My heart beating madly, the cheeks of mine turned red. The one lying under me, his warmth pierced my body, his sour look making me immediately conscious of this embarassing situation.

Ashamed, I quickly lifted myself from his body, and moved to the side. Falling on the floor like that, under the weight of my body, I hope nothing happened to him because of my foolishness.

But, hearing me call him what he didn't like, he only sighed in frustration.

"I told you... Not to call me like that." — He massaged his scalp slowly.

"Have you hit your head gravely?!" — I ignored his words, grabbing him by his head. Examining it, I looked for any signs of the impact.

I... If I hurt him like that... Stupidly falling from a chair, while investigating prohibited files... He would get really mad at me... Right?

I can't... let him... I can't let such a situation ruin all for me...

"I am so sorry, master. It was an accident, I didn't mean to hurt you!" — Even if he didn't seem to be hurt that much, with a pitiful voice, I tried to apologize for my acts. All of this to shift his mind from any unwanted thoughts, far away from the last drawer of the cabinet.

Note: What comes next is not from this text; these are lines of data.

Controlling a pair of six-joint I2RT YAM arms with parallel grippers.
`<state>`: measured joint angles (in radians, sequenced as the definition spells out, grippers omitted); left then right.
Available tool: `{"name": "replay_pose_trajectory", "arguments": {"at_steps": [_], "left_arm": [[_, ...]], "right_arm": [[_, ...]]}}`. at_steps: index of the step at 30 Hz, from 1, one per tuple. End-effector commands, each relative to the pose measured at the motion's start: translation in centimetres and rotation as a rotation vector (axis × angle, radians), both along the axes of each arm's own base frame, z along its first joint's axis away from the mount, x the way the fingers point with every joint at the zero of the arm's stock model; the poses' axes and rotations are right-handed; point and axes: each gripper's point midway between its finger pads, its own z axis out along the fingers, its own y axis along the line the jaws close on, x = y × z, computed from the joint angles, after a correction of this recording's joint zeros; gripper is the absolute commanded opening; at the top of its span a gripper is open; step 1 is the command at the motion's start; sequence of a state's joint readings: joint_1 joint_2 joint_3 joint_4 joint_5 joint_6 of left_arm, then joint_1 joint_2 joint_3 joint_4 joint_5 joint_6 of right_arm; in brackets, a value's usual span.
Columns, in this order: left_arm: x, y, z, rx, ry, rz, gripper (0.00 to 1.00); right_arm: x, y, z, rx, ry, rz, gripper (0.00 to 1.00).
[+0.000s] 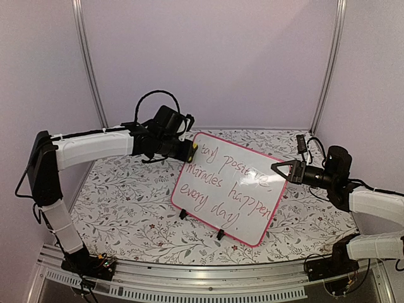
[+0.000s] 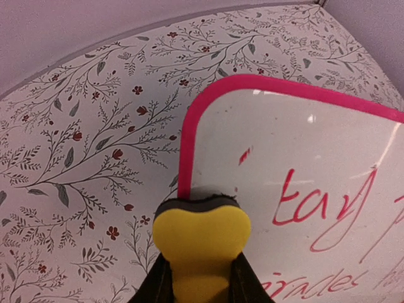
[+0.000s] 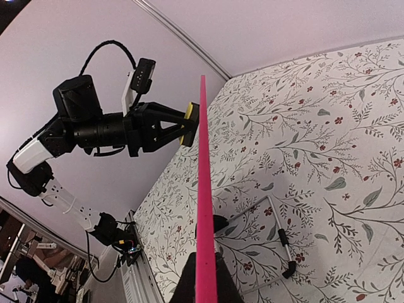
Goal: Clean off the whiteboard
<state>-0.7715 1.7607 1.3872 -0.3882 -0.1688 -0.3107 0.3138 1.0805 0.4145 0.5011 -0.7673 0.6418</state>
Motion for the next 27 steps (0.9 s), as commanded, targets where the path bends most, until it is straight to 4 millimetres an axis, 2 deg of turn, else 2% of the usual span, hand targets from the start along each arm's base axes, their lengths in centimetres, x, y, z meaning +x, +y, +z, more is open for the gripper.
{"name": "replay_pose_trajectory", "arguments": {"at_steps": [1,5,10,21,24,27], "left_arm": [[1.2,-1.7,0.8,0.001,-0.028,-0.026,0.00],[2.0,-2.1,1.7,0.002,-0.052,-0.019,0.00],[1.7,-2.1,1.7,-0.007,-0.047,-0.023,0.00],[-2.9,1.7,-5.4,0.079,0.133,0.009,0.00],[-3.8,2.6,-6.3,0.090,0.151,0.018,0.00],[-3.8,2.5,-6.0,0.078,0.141,0.015,0.00]], "right_arm": [[-0.8,1.0,1.2,-0.007,-0.077,0.071,0.00],[-0.9,1.1,1.2,-0.008,-0.077,0.074,0.00],[-0.8,1.1,1.1,-0.009,-0.075,0.073,0.00],[-0.7,1.3,1.2,-0.007,-0.074,0.081,0.00],[-0.7,1.3,1.2,-0.009,-0.072,0.081,0.00],[-0.8,1.4,1.2,-0.007,-0.073,0.086,0.00]]}}
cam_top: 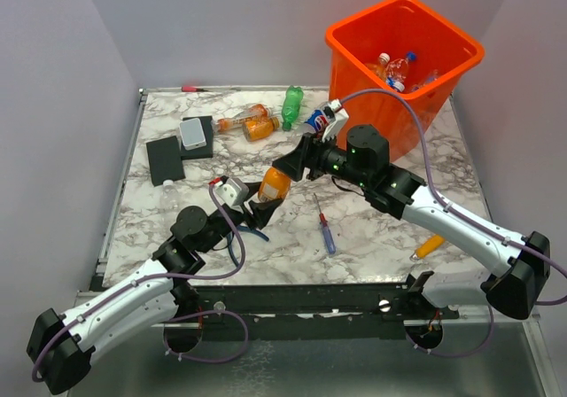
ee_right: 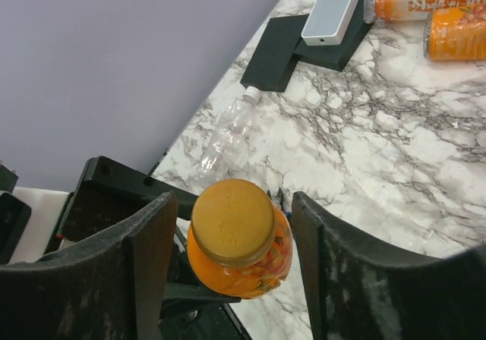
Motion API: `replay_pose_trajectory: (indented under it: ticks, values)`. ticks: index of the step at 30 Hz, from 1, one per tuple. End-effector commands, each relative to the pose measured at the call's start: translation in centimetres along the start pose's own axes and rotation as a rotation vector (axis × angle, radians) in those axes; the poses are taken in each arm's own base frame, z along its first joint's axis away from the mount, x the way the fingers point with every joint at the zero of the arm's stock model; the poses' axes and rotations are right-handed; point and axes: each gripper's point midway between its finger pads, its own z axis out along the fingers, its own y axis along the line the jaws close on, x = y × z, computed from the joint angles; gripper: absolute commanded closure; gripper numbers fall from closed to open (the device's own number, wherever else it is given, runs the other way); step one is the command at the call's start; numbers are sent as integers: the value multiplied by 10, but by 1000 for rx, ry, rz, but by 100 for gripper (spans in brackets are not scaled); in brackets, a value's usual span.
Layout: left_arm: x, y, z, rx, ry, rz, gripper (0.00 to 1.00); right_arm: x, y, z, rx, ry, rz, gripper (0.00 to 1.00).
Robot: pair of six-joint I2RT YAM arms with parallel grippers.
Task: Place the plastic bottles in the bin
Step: Pick up the plastic bottle at the center of the board.
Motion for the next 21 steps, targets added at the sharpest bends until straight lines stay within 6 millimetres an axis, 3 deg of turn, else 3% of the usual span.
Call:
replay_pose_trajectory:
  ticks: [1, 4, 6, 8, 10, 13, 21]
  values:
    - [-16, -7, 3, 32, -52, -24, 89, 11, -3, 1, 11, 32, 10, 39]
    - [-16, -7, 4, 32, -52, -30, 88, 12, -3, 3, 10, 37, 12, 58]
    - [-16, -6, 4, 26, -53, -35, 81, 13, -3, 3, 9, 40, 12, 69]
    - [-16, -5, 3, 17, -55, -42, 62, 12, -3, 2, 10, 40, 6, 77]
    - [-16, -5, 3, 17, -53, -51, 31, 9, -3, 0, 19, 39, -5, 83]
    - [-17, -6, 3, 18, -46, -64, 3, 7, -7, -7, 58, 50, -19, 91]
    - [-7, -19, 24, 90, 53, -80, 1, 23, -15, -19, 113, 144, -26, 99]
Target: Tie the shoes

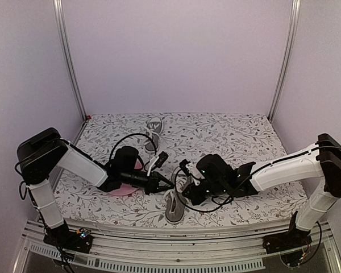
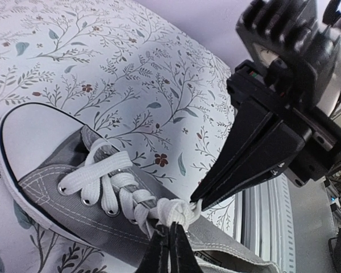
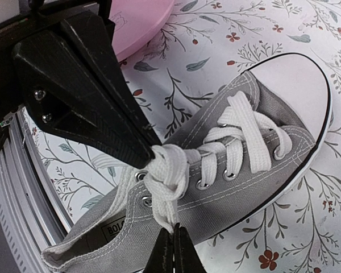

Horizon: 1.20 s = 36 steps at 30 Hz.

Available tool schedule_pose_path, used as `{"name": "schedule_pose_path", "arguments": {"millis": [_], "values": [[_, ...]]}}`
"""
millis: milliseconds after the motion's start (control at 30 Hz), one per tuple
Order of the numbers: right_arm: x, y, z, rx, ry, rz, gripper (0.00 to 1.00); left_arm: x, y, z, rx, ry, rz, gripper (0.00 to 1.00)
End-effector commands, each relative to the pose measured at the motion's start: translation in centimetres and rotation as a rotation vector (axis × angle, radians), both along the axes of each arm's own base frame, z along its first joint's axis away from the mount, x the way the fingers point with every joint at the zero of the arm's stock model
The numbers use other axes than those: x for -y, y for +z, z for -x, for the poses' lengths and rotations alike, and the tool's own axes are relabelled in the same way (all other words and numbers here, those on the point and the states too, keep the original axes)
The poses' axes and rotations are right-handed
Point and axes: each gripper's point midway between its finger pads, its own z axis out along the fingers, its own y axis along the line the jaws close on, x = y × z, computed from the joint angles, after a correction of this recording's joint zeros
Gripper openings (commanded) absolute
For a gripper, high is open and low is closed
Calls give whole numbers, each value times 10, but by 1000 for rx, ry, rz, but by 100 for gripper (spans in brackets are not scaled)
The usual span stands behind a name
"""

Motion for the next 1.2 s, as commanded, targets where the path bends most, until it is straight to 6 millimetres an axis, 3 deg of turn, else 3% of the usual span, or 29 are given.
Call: {"name": "schedule_pose_path", "arguments": {"millis": [0, 467, 1167], "values": [[3, 9, 3, 7, -7, -20, 2, -2, 5, -3, 21, 26, 9, 0], [20, -9, 14, -40, -21, 17, 2, -16, -2, -7, -4, 61, -4, 0], [27, -17, 17, -62, -30, 31, 2, -32, -17, -15, -14, 135, -65, 0]]}}
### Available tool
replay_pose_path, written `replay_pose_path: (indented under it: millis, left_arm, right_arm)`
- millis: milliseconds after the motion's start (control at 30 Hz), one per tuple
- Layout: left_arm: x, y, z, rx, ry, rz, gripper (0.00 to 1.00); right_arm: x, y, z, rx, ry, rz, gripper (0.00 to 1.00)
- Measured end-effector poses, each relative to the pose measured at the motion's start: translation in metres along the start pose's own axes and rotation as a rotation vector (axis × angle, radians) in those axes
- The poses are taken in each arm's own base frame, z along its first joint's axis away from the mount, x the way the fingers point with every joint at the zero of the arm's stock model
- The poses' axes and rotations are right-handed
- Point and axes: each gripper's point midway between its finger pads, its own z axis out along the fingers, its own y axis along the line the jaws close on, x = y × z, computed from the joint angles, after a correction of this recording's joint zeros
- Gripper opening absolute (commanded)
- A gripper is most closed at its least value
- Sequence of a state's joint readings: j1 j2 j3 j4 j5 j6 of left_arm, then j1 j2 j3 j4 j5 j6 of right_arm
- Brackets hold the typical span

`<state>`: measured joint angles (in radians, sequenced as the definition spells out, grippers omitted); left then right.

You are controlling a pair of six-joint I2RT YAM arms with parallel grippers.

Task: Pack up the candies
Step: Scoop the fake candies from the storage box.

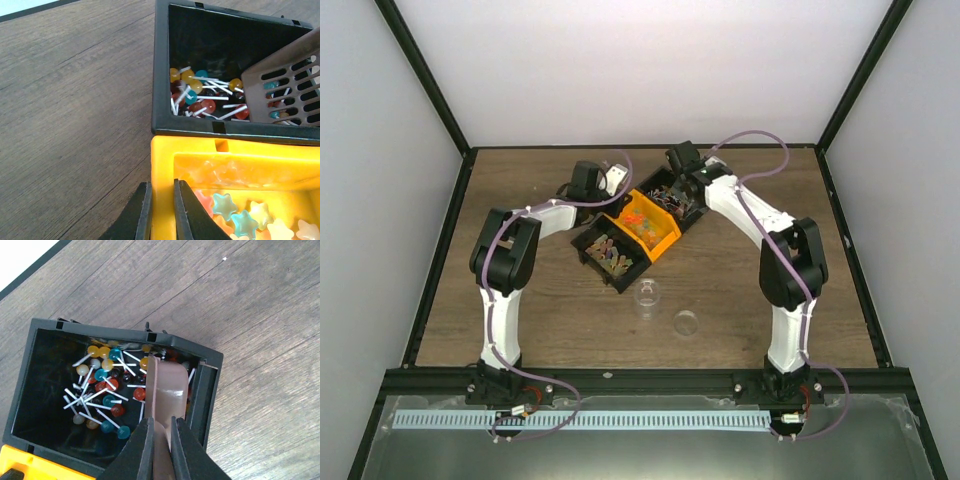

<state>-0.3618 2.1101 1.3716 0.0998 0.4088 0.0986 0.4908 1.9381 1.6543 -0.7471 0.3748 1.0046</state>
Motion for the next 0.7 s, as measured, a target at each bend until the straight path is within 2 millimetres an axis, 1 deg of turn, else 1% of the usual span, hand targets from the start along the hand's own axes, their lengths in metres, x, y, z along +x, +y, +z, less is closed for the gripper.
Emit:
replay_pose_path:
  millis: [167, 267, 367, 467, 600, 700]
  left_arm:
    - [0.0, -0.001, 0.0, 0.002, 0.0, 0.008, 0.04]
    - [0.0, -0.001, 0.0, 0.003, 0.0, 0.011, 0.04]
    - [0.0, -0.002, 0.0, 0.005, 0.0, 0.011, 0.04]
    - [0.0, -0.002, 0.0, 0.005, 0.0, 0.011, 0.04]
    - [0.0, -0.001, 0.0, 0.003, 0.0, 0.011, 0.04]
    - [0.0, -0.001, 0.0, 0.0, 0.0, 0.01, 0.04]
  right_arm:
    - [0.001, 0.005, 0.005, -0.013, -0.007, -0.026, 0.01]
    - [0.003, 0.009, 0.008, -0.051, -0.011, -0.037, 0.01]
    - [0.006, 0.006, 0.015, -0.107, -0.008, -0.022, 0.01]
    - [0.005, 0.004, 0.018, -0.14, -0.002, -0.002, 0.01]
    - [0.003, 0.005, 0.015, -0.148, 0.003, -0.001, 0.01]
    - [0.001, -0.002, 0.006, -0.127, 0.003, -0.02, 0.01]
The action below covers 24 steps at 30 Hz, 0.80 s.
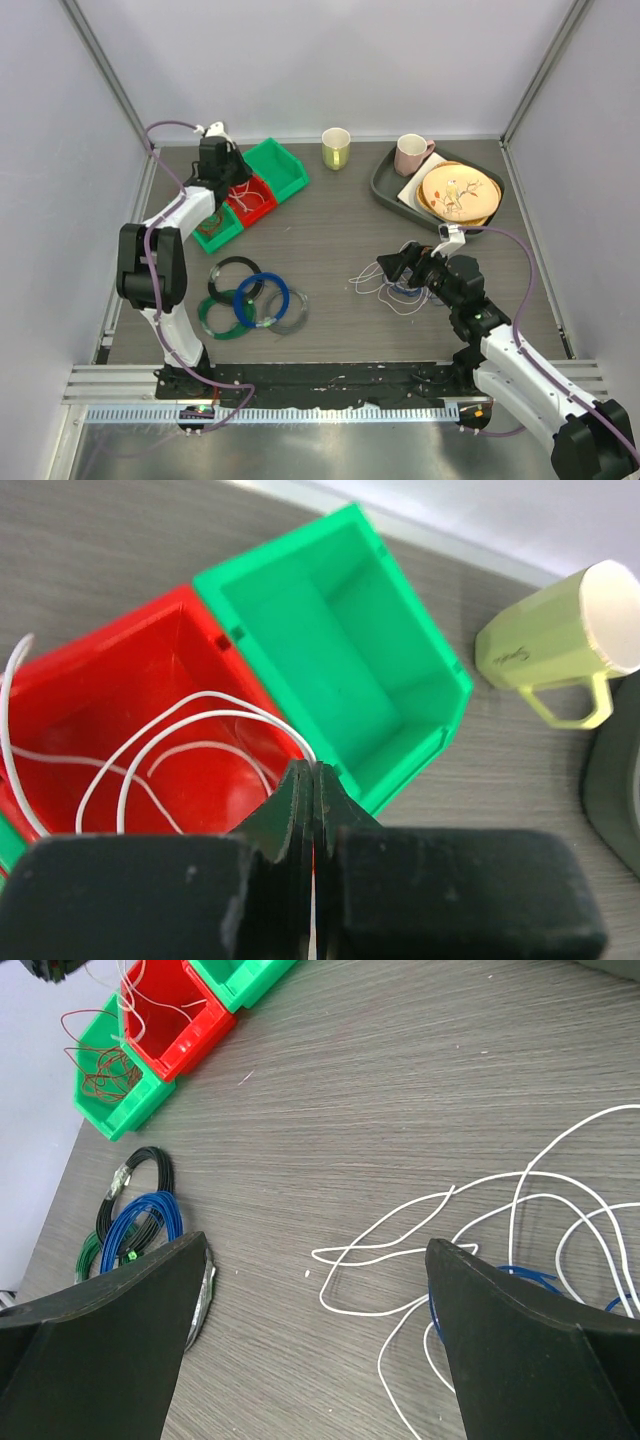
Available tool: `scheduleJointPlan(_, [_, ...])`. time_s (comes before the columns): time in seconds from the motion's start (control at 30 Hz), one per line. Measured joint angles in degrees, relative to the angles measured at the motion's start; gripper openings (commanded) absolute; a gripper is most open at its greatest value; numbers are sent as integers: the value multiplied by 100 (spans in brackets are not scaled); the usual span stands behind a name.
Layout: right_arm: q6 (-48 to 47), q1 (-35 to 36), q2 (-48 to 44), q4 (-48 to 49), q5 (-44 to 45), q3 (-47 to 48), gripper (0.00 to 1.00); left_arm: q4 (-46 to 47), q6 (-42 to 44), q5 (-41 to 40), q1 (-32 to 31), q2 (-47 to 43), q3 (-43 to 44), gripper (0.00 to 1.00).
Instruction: Untangle the cables
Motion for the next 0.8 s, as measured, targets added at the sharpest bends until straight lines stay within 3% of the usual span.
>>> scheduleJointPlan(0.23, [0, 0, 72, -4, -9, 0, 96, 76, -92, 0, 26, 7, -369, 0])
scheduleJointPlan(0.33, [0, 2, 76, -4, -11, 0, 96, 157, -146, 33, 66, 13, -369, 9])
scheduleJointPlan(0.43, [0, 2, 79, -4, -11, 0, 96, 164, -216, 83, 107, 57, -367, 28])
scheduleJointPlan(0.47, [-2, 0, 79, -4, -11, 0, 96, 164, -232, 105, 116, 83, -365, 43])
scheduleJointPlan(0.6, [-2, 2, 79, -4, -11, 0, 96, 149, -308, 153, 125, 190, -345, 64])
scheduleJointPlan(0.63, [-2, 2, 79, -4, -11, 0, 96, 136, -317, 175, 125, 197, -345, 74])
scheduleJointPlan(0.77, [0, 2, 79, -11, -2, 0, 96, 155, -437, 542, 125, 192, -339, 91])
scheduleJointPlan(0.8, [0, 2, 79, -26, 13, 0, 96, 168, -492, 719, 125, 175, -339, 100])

"Ahhh, stop calling me like that. How many times should I repeat that to you?!" — He seemed to get annoyed by me calling him like that. But it felt so unnatural, using his name so freely.

"Should I take you to the infirmary?!" — I covered my face from the shame.

"No... Are you hurt?"

"How would my pain be more important than yours? I don't care unless you're all good." — There words left my mouth on their own, making us both surprised.

Was this all an act, or do I really care for this man? Why... Having no memories of him... Is it because... He pledged to look after me and fulfilled his words? Is this an act of gratitude? Would I care about someone... I don't remember?

Or is it because he was the first one who after such a long time, gave me a piece of hope for the future?

He wouldn't avert his sharp gaze, over my uncareful words. I... Am only a humble one under his care... I need to make sure to repay him for his kindness, if it's with words or actions. Nothing else... He is a stranger to me... Like anyone else...

The black of his eyes intriguingly watched me become a pitiful woman. I didn't know myself if this was all an act, or a distorted reality. My concern... Yes. It was all because I was afraid that he would ask me of the chair, and me climbing on it, but also...

His face, grimacing in pain. This look of his made my heart... Hurt. I... Didn't want to bring pain to him... I honestly... My thoughts were messing with each other in my mind.

"Stop giving me that look. It's nothing, I've just hit my head lightly. This pain is nothing in comparison to the pain I've experienced at wa-"

He stopped in the middle of his words, as if suddenly realizing this was a topic that shouldn't be brought up.

The... war...? Did he fight at any?

I didn't remember, I couldn't recall any of that. Yet the fact that he spoke of this, intrigued me. Would he... Tell me about it?

"Was there a... War? I... Can't remember." — My voice turned into a melancholic one.

His eyes immediately filled with regret of ever mentioning this, he tried to hide this feeling well but... I could somehow decipher it quickly. There was this thing where... I could just know what one was feeling by looking into their stares.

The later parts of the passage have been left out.